Time For Metal / Florian W.:
Meistens wirst du als der Flower-Power-Typ bezeichnet. Auf The Absolute Universe zeigst du deine dunklere Seite mit einem Song namens Owl Howl. Was war deine Intention?

Transatlantic / Roine Stolt:
Das geschieht normalerweise sehr spontan. Owl Howl war ein Riff, das ich hatte. Normalerweise, wenn ich Songs schreibe, setze ich mich nicht hin und schreibe für eine bestimmte Band. Es war eher so, dass ich Songs schrieb und ich hatte einen großen Stapel von Songs. Das Owl Howl Gitarrenriff und die Musik selbst hatte ich herumliegen, aber ich war mir nicht sicher, ob es ein Instrumental oder eine Gesangseinlage werden sollte. Bevor wir uns in Schweden trafen, um mit dem Schreiben der Musik zu beginnen, setzte ich mich einfach mit dem Mikrofon hin. Ich öffnete einfach das Mikrofon und nahm das auf, was mir in den Kopf kam. Wahrscheinlich lief etwas im Fernsehen, es könnte etwas über Politik gewesen sein, Donald Trump, der seine Tricks ausspielt und man wird ein bisschen wütend darüber, wie verrückt die Welt an diesem Punkt ist. Wie die Menschheit manchmal völlig außer Kontrolle gerät, gierig ist, egoistisch ist, sich nicht umeinander kümmert, sich nicht um die Umwelt kümmert und sich nur ums Geld kümmert. Du kannst die Gier die ganze Zeit spüren und du kannst sehen, wie sich die Politik verhält. Wir haben Konflikte in Europa, du kannst es in Amerika oder Südamerika sehen. Also habe ich mich wahrscheinlich einfach hingesetzt, so wie ich es in diesen Tagen mache, ich habe einfach spontan etwas zu dem Song gesungen. Mit dem Gedanken, dass ich das später noch ändern kann, wenn ich das Gefühl habe, dass ich einen anderen Text oder eine andere Lyrik brauche. Aber ich habe etwas, um den Jungs meine Idee zu zeigen. So ist es entstanden und wahrscheinlich auch viele der anderen Songs. Vieles von dem, was ich mit The Flower Kings mache, auch.
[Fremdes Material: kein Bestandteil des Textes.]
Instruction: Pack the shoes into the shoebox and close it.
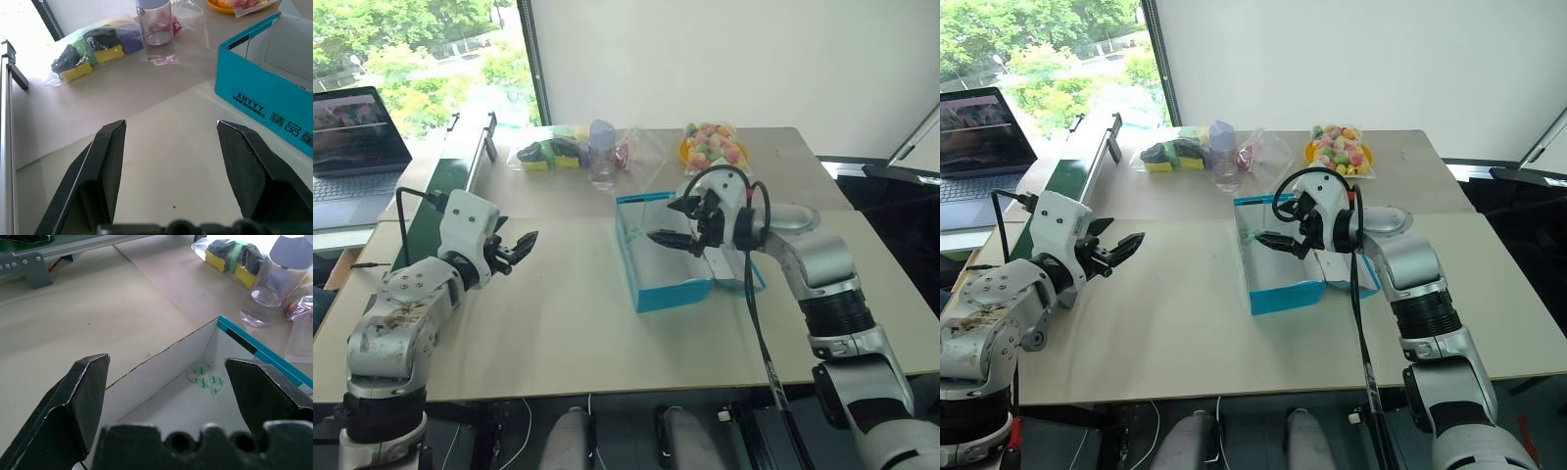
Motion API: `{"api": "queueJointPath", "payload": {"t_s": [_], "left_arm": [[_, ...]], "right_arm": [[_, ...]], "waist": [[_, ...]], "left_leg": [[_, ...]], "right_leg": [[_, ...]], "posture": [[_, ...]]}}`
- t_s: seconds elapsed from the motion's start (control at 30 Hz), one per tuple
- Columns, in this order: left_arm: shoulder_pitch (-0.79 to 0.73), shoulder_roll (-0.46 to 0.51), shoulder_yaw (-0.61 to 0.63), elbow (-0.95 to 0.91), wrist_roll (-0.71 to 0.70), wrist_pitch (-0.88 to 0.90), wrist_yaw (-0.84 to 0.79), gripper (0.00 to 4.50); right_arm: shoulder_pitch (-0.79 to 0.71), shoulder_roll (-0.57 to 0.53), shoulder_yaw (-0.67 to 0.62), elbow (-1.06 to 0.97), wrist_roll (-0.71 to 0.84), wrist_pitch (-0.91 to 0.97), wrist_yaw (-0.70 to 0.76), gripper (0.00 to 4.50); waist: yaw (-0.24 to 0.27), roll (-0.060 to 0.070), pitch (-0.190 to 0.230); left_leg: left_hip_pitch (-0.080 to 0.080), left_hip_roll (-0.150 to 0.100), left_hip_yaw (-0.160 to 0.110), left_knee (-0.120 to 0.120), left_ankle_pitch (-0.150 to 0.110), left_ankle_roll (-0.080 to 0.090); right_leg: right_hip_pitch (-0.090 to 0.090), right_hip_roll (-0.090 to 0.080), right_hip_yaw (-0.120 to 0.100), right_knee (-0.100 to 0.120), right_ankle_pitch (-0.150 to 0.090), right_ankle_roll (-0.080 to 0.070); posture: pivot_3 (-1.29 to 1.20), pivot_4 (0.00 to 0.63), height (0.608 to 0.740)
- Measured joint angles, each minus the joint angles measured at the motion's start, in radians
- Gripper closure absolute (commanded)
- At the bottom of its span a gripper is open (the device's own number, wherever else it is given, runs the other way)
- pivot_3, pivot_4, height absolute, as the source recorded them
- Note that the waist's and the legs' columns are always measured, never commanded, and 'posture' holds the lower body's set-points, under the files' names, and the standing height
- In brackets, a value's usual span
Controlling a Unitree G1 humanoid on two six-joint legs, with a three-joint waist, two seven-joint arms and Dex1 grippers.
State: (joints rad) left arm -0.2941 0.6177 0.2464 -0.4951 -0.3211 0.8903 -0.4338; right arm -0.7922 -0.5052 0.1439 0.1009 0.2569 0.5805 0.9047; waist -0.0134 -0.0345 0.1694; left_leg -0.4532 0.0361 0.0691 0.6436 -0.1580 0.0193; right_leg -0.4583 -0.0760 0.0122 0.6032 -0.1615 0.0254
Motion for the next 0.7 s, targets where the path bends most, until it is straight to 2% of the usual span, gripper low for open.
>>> {"api": "queueJointPath", "payload": {"t_s": [0.27, 0.7], "left_arm": [[-0.045, -0.028, 0.003, 0.075, 0.005, -0.023, 0.045, 1.37], [-0.070, -0.087, -0.014, 0.079, 0.024, -0.068, 0.133, 1.37]], "right_arm": [[0.000, 0.042, 0.001, 0.000, -0.008, 0.000, -0.048, 0.04], [0.016, 0.085, -0.003, 0.001, -0.007, 0.011, -0.123, 0.04]], "waist": [[0.000, 0.000, 0.000], [0.000, 0.000, 0.000]], "left_leg": [[0.000, 0.000, 0.000, 0.001, 0.000, 0.000], [0.001, 0.000, 0.000, 0.001, 0.000, 0.000]], "right_leg": [[0.000, 0.000, 0.000, 0.002, 0.000, 0.000], [0.000, 0.000, 0.000, 0.003, 0.000, 0.000]], "posture": [[0.00, 0.150, 0.740], [0.00, 0.150, 0.740]]}}
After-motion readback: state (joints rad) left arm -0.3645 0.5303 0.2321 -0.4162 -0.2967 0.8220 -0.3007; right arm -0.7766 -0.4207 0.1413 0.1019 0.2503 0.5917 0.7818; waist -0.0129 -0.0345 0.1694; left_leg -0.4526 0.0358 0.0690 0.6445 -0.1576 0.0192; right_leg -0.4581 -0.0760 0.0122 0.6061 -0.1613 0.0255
Time For Metal / Florian W.:
Du nimmst also die ganze Zeit auf und sagst, okay, lass uns das speichern und schauen, ob man es später verwenden kannst.

Transatlantic / Roine Stolt:
Ja, so ähnlich. Normalerweise hatte ich früher Papier und Stift, habe ein paar Zeilen aufgeschrieben und dann habe ich sie gesungen. Aber heutzutage stelle ich einfach ein Mikrofon auf, höre der Musik zu und nehme auf, was mir spontan in den Sinn kommt. Denn ich vertraue dieser Art von Inspiration, genau wie der Musik, genau wie dem, was ich gerade spiele. Die Gitarren, die ich auf dem Album spiele, sind nicht so, dass ich mich hinsetze und über ausgefallene Gitarrenlinien und Soli nachdenke, die ich spielen werde, um die Leute zu beeindrucken. Ich spiele einfach, was mir in den Sinn kommt. Ich mache dasselbe mit den Texten und vertraue einfach darauf, dass es einen Grund gibt, warum sie mir in den Sinn kommen. Später kann ich immer noch zurückgehen und es ändern, wenn es mir nicht gefällt. Aber es blieb. Ich hatte es schon, als wir zusammen ins Studio kamen, um die Grundlagen für die Transatlantic-Platte aufzunehmen und es blieb einfach da bis zum fertigen Album.

Time For Metal / Florian W.:
Einer meiner Lieblingssongs von der neuen Platte ist The Darkness In The Light. Am Anfang ist ein bellender Hund zu hören. Im ersten Moment dachte ich: „Oh nein, der Nachbarshund bellt vor meinem Fenster.“ Was hat es also mit dem bellenden Hund auf sich?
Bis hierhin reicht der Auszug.